Quand j’eus les résultats de l’étude, dit-elle, je fus effondrée. J’avais commis une grave erreur dans mon estimation, il fallait recommencer toute l’étude…

Bien pire, je n’avais pas le temps d’en discuter avec mon patron avant la réunion au cours de laquelle je devais présenter mon rapport sur le projet. Quand je fus appelée pour faire ce rapport, je tremblais de peur.

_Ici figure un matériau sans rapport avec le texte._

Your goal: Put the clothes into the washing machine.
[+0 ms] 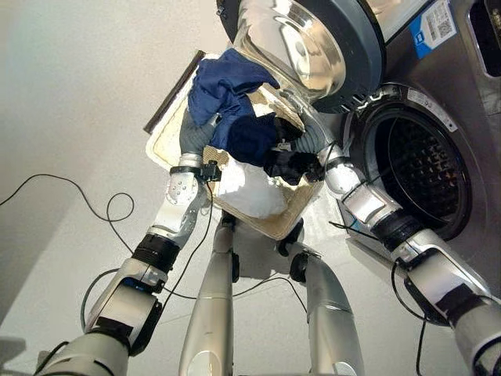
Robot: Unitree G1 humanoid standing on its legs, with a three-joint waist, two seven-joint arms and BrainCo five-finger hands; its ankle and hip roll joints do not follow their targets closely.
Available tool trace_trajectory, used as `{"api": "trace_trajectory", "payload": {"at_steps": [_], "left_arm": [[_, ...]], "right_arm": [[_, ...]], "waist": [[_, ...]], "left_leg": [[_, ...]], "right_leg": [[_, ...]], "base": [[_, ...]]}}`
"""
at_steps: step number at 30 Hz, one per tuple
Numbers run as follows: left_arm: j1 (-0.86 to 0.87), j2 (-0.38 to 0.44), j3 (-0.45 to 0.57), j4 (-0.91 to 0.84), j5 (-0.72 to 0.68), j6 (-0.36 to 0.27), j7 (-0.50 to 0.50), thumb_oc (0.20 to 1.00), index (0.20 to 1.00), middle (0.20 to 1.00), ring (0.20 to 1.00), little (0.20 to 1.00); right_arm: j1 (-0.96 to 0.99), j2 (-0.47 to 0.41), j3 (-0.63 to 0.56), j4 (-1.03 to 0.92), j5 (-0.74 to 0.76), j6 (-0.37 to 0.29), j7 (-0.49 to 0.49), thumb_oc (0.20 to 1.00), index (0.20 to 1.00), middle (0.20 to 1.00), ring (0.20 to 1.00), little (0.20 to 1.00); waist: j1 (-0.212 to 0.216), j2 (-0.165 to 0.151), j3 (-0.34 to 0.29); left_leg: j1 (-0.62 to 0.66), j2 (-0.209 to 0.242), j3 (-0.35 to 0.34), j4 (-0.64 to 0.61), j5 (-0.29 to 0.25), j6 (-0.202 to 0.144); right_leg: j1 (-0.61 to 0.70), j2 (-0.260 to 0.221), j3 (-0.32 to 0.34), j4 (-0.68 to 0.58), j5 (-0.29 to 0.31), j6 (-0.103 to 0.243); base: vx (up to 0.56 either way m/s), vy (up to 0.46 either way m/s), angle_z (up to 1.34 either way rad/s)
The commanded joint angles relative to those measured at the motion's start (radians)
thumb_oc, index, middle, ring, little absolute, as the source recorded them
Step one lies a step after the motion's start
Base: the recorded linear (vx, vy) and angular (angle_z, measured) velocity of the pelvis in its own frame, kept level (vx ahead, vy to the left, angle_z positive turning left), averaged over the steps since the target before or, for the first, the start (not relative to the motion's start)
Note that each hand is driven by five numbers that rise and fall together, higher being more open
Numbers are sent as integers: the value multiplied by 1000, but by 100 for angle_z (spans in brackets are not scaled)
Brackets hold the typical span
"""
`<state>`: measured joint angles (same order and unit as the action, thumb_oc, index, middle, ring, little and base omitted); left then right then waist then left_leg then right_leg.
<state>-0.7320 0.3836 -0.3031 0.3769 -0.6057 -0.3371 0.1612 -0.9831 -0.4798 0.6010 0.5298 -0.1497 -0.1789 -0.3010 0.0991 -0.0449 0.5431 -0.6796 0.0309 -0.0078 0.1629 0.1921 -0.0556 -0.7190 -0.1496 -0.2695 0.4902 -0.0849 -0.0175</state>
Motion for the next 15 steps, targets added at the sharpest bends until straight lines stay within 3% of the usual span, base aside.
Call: {"api": "trace_trajectory", "payload": {"at_steps": [1, 10, 15], "left_arm": [[-50, -61, -15, -47, -73, -16, -96, 200, 200, 200, 200, 200], [-58, -104, -52, -43, -164, 42, -207, 200, 200, 200, 200, 200], [-81, -145, -90, -34, -243, 65, -270, 200, 200, 200, 200, 200]], "right_arm": [[-11, -4, 2, -46, 78, 9, 60, 1000, 1000, 1000, 1000, 1000], [-63, 54, 35, -12, 66, 48, 73, 1000, 1000, 1000, 1000, 1000], [-109, 95, 78, 46, 86, 108, 84, 1000, 1000, 1000, 1000, 1000]], "waist": [[-9, 68, -23], [-6, 94, -23], [-9, 106, -23]], "left_leg": [[41, -106, 9, 44, -134, 32], [63, -120, 4, 41, -133, 37], [78, -128, 9, 40, -129, 39]], "right_leg": [[37, 22, -2, -114, 87, 112], [56, 21, 6, -127, 95, 112], [74, 21, 15, -142, 102, 111]], "base": [[-10, -6, 4], [0, 0, 0], [-6, 13, 0]]}}
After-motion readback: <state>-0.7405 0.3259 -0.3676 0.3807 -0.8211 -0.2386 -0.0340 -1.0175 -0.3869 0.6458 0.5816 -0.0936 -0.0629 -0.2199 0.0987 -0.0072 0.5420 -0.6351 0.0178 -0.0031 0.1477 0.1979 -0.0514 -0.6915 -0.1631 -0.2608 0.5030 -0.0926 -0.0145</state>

Mais je résolus de ne pas flancher pour ne pas m’attirer les remarques habituelles sur les femmes incapables d’assumer un poste de direction parce qu’elles ne maîtrisent pas leurs émotions.
Je fis un bref rapport, déclarant qu’en raison d’une erreur de ma part, je devrais refaire l’étude avant la prochaine réunion. Je m’assis, m’attendant à voir mon patron exploser. Il me remercia au contraire pour mon travail, et remarqua qu’il n’était pas rare de faire une erreur sur un nouveau projet. Il était persuadé que ma nouvelle analyse serait précise et pleine d’enseignements pour notre société. Il m’assura devant tous mes collègues qu’il avait foi en moi, qu’il savait que j’avais fait de mon mieux.

Je quittai la réunion la tête haute et bien déterminée à ne jamais laisser tomber mon patron. Même si nous avons raison et que notre interlocuteur a tort, en lui faisant perdre la face, nous détruisons son ego.

Le grand pionnier français de l’aviation et célèbre écrivain Antoine De Saint-Exupéry a écrit :

Je n’ai pas le droit de dire ou de faire quelque chose qui diminue un homme à ses propres yeux. Ce qui compte, ce n’est pas ce que je pense de lui, mais ce que lui pense de lui-même. Blesser un homme dans sa dignité est un crime.